Esto de escribir el primer post im-perfecto de la segunda década del siglo XXI es una responsabilidad a la que la rotación obliga. Tendría que versar, supongo, sobre las nuevas aventuras en las que nos embarcaremos en este recién nacido 2011, típicas y tópicas, esto es, ponerse a dieta, mejorar el nivel de inglés (mejorar en algún caso puede sustituirse por adquirir, aunque nunca es tarde), machacarse en el gimnasio martes y jueves, empezar ese curso de cocina siempre pendiente...

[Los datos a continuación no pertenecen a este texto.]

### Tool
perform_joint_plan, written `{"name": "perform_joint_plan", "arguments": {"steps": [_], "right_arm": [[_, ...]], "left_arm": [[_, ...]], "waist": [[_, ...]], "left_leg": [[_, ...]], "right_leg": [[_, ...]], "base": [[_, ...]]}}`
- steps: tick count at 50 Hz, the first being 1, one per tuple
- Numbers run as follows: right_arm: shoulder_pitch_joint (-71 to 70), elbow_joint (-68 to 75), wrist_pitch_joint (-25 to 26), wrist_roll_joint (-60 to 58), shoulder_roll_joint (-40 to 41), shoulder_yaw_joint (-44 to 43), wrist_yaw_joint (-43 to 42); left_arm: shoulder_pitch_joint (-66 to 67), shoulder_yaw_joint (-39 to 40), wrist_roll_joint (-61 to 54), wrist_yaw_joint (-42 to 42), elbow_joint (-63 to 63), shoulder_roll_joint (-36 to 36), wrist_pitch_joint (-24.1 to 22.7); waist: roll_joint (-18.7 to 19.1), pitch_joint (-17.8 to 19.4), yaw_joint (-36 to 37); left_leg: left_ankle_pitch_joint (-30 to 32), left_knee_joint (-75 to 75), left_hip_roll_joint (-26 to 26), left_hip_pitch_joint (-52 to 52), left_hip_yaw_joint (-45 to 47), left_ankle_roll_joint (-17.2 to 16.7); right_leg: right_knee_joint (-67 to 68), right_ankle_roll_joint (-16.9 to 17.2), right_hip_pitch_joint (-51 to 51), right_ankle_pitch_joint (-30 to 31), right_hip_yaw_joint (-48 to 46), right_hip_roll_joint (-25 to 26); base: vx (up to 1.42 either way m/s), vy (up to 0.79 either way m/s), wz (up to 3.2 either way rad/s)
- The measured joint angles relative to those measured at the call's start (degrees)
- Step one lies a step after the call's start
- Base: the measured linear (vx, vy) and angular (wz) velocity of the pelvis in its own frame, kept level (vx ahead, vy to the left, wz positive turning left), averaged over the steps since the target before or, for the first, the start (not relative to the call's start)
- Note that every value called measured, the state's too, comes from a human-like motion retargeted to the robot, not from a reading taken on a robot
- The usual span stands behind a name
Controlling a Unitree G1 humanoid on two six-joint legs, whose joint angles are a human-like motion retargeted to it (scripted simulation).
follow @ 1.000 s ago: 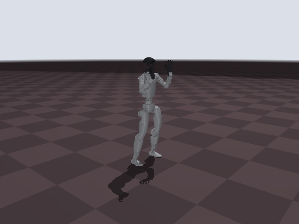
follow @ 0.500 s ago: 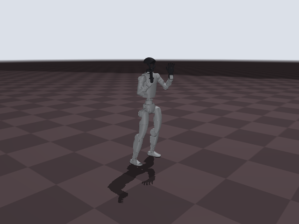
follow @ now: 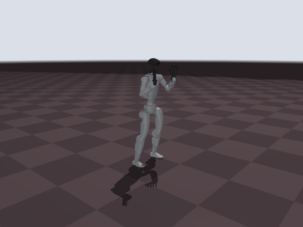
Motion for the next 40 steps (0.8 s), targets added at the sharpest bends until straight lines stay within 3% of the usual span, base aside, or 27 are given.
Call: {"name": "perform_joint_plan", "arguments": {"steps": [4, 9, 12, 15, 17, 19, 20, 22, 25, 27, 28, 30, 32, 34, 37, 40], "right_arm": [[-3.0, 0.1, 0.0, -1.8, 1.2, 0.0, 0.1], [-11.4, 0.3, 2.5, -3.6, 1.2, 2.9, -1.0], [-18.3, 0.7, 3.5, -4.0, -0.4, 4.2, -1.1], [-26.5, 3.2, 2.9, -2.6, -3.6, 4.0, 2.0], [-33.3, 6.0, 2.4, -0.1, -6.6, 4.6, 6.1], [-40.7, 9.3, 2.7, 4.0, -10.3, 6.9, 10.5], [-44.7, 11.4, 3.4, 6.7, -12.2, 8.7, 12.6], [-52.8, 17.1, 6.2, 11.9, -15.9, 14.5, 14.3], [-65.6, 30.1, 10.0, 17.4, -21.3, 27.6, 12.8], [-77.2, 43.9, 11.2, 19.3, -23.7, 40.6, 10.3], [-83.9, 52.1, 11.5, 19.9, -23.9, 47.9, 9.2], [-98.0, 70.7, 11.8, 20.7, -21.6, 63.5, 8.5], [-108.6, 89.1, 11.9, 21.7, -15.7, 76.0, 11.6], [-114.8, 103.3, 11.2, 25.5, -9.5, 83.3, 16.4], [-121.8, 116.0, 11.9, 30.0, -2.7, 85.1, 20.2], [-124.2, 111.6, 12.3, 32.2, -4.2, 85.3, 19.9]], "left_arm": [[1.3, 1.7, 1.3, 3.4, -0.3, -0.2, -0.1], [2.5, 4.3, -0.1, 6.6, 0.7, -2.9, 0.0], [-0.2, 5.2, -1.1, 5.0, 1.2, -3.8, 0.5], [-6.2, 5.1, 0.4, 3.4, 3.1, -3.1, 2.1], [-11.7, 5.5, -1.0, 1.2, 5.7, -1.2, 2.5], [-17.5, 5.4, -6.5, -2.9, 9.2, 2.0, 1.9], [-20.8, 4.8, -10.9, -5.4, 11.4, 4.1, 1.6], [-29.6, 0.2, -22.1, -9.5, 16.9, 9.3, 1.6], [-48.2, -13.2, -32.2, -11.1, 30.3, 14.5, 3.5], [-63.5, -23.7, -31.2, -10.5, 46.0, 13.5, 5.2], [-70.7, -28.5, -29.4, -10.4, 55.4, 11.8, 6.2], [-82.8, -36.4, -26.3, -11.1, 75.4, 7.7, 8.0], [-91.0, -43.7, -26.6, -13.7, 93.0, 4.2, 8.5], [-96.3, -52.5, -28.6, -17.8, 105.3, 2.4, 7.5], [-102.6, -66.3, -31.3, -22.2, 113.8, 1.9, 4.4], [-105.5, -73.5, -28.3, -23.3, 113.4, 4.3, 4.2]], "waist": [[0.4, 3.9, 0.4], [2.3, 13.4, 0.3], [3.9, 20.2, 0.3], [3.7, 23.1, 1.6], [2.4, 22.1, 2.6], [0.7, 18.9, 3.2], [-0.4, 16.7, 3.2], [-2.9, 11.5, 1.8], [-5.8, 3.5, -2.7], [-7.7, -0.1, -5.8], [-8.4, -1.5, -6.9], [-7.6, -3.3, -7.8], [-4.0, -3.9, -6.9], [0.8, -4.4, -5.0], [7.4, -3.7, -0.9], [11.0, -4.9, 0.9]], "left_leg": [[0.5, 0.1, 0.7, -0.8, 1.3, 0.4], [-2.5, 8.7, 1.6, -3.6, 2.7, 2.8], [-9.2, 23.5, 3.8, -7.5, 3.1, 4.1], [-16.3, 38.1, 6.0, -11.3, 4.3, 4.9], [-19.1, 42.9, 7.0, -12.8, 5.5, 5.1], [-18.3, 42.0, 7.7, -12.8, 6.4, 4.8], [-16.6, 39.8, 7.9, -12.4, 6.8, 4.4], [-6.6, 29.8, 8.0, -9.9, 7.1, 3.4], [16.9, 10.2, 6.8, -4.3, 4.7, 1.0], [27.7, 1.6, 2.8, -1.4, -0.9, -1.6], [29.9, -0.5, 0.4, -0.4, -4.4, -2.7], [29.6, -1.1, -3.8, 0.9, -9.8, -4.4], [28.4, 1.0, -6.0, 1.3, -9.2, -5.0], [29.5, 1.8, -6.2, 1.4, -4.3, -5.6], [32.7, -1.5, -6.0, 2.4, 2.6, -8.7], [31.0, -4.9, -9.8, 1.9, 4.9, -9.0]], "right_leg": [[2.0, -0.6, -2.7, -0.2, 1.8, 0.8], [10.5, -4.2, -6.2, -5.2, 3.4, 1.0], [26.9, -7.8, -11.3, -13.5, 4.7, 1.6], [47.3, -9.3, -19.5, -20.7, 5.3, 1.5], [55.3, -9.7, -23.7, -23.1, 5.1, 1.2], [56.4, -10.5, -25.2, -23.9, 4.6, 1.5], [54.9, -10.9, -25.1, -23.6, 4.2, 1.8], [44.4, -11.2, -21.3, -18.2, 2.5, 2.9], [17.7, -9.8, -9.6, 2.7, -1.0, 5.7], [1.7, -4.8, -2.3, 21.6, -0.1, 6.4], [-2.7, -1.4, -0.3, 29.0, 1.9, 6.5], [-6.1, 4.3, 1.8, 36.6, 7.2, 6.8], [-5.0, 5.7, 2.1, 35.3, 8.9, 6.5], [-2.7, 4.4, 1.2, 31.6, 5.8, 5.0], [-1.2, 3.1, 0.0, 27.2, -2.5, 0.9], [-2.9, 5.8, -1.0, 27.4, -10.6, -7.1]], "base": [[-0.13, -0.10, -0.32], [-0.14, -0.11, -0.35], [-0.11, -0.14, -0.44], [-0.02, -0.19, -0.68], [0.11, -0.27, -0.66], [0.21, -0.36, -0.41], [0.28, -0.46, -0.10], [0.32, -0.55, 0.25], [0.32, -0.65, 0.83], [0.24, -0.66, 1.05], [0.17, -0.63, 0.79], [0.11, -0.59, 0.39], [0.06, -0.52, -0.19], [0.06, -0.46, -0.66], [0.09, -0.39, -0.80], [0.11, -0.30, -0.30]]}}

Pero el calendario me lo sirve en bandeja. Es 4 de enero y estoy inmersa en la tarea de envolver regalitos que la mañana de Reyes serán desencueltos con avidez. Yo no he escrito carta, de hecho no he vuelto a hacerlo desde que tenía ocho años.
Entonces cursaba tercero de EGB y una tarde, tras una lectura vespertina en clase de un cuento que se llamaba "El tren de Laura", la señorita hizo algunas preguntas delicadas a un par de niños, niño y niña para ser exacta, cuyos nombres y apellidos no reproduciremos aquí para evitar represalias. A mi me encantaba ir al colegio, pero nunca he deseado tanto como aquella tarde infausta haber padecido una fiebre repentina o una erupción cutánea de causas ignotas, razones de peso que hubieran dejado mi pupite vacío. A la pregunta "¿Quiénes son los Reyes?" no le siguió la esperada retahíla de "Melchor, Gaspar y Baltasar, magos de Oriente" y toda la cantinela, sino un lacónico "Son los padres", que escuché junto a mis desafortunados compañeros.

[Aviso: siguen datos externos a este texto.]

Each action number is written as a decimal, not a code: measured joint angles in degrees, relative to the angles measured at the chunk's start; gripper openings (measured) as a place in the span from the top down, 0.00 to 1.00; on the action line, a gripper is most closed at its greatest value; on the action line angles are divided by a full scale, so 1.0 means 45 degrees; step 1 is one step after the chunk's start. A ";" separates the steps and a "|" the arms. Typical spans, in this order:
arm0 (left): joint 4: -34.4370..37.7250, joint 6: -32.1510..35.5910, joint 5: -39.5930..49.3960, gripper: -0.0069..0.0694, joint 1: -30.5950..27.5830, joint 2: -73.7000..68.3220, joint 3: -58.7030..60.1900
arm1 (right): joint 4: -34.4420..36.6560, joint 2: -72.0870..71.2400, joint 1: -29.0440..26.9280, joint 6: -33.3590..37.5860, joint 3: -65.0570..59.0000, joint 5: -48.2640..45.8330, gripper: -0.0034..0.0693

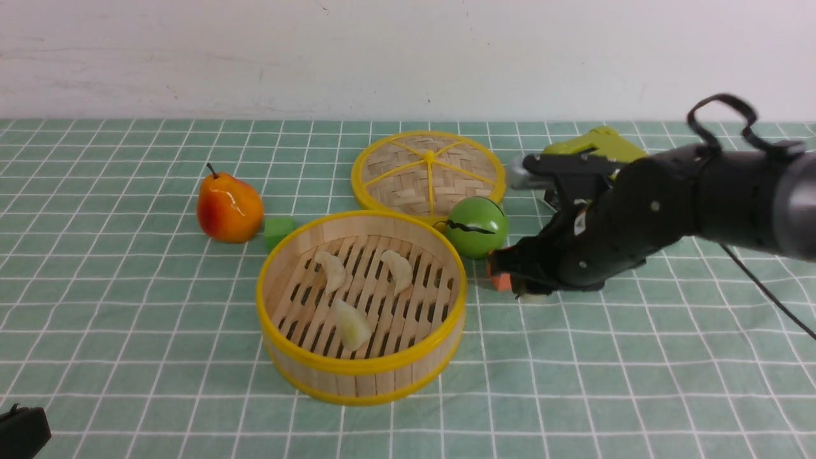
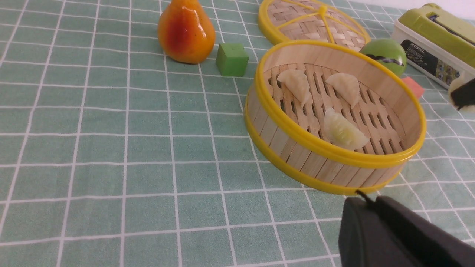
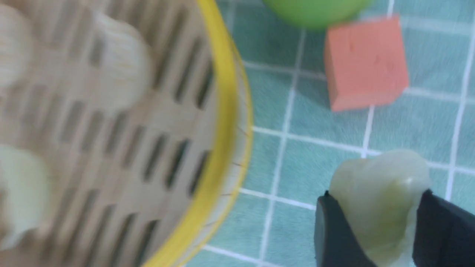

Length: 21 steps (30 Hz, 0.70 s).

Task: Put the dumplings into the steamer on the table with the blue tablecloth.
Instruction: 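Place the dumpling in the bamboo steamer basket with the right gripper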

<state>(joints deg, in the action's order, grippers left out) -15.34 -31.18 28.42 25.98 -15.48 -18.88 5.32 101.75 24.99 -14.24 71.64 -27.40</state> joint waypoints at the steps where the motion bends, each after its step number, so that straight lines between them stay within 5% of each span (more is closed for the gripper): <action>1: 0.0000 0.0000 0.0000 0.87 0.0000 0.0000 0.0000 | 0.0066 -0.0140 0.0052 0.0108 0.0000 0.0002 0.58; 11: -0.0004 0.0000 -0.0045 0.86 0.0000 0.0000 0.0000 | 0.2548 0.0251 0.2599 0.2785 0.1366 0.0061 0.58; 21: -0.0004 0.0000 -0.0045 0.84 0.0000 0.0000 0.0000 | 0.2969 0.3414 0.2654 0.2773 0.3217 -0.0554 0.58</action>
<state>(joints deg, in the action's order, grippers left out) -15.36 -31.18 28.21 25.98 -15.48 -18.88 18.68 117.12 36.94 -1.77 86.12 -29.89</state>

Aclarada la identidad de los tres magos, que en realidad eran dos y sin conocimientos de magia, (aunque hacer encaje de bolillos y facturas para llegar a fin de mes con cuatro churumbeles es más sorprendente que cualquier truco que se precie), y no resultaban oriundos de Oriente sino de Asturias-patria-querida, comprendí de inmediato porque en la guantera del Mini rojo de papá encontré una tarde, camino del cole, una carta que nunca llegó a sus majestades. Cierto es que pedía el oro y el moro, a modo de la Barbie más in del momento, salón de belleza para la moza (no se puede estar tan divina sin un mínimo de cuidados), vestidos varios (porque donde esté un buen fondo de armario que se quite lo demás), pero yo pensaba que para unos señores reyes y magos no habría problema alguno. Me sentí triste, desolada y fui muy consciente de que no podía revelar el terrible secreto a mis hermanos, felizmente ilusos, y muchos menos a mis propios Reyes de andar por casa. Si ellos eran felices con el cuento, increíble comprendí entonces, de los camellos que entraban al salón sin hacer ruido para que los Reyes Magos nos dejaran los juguetes y se tomaran, de paso, un piscolabis de galletitas, yo iba a seguirles el juego.
Sólo un niño, o, en este caso, una niña es capaz de llevarse un berrinche como aquel que recuerdo y agarrarse con fuerza a los pocos minutos a un último asidero. "Menos mal que me queda Papa Noel", pensé.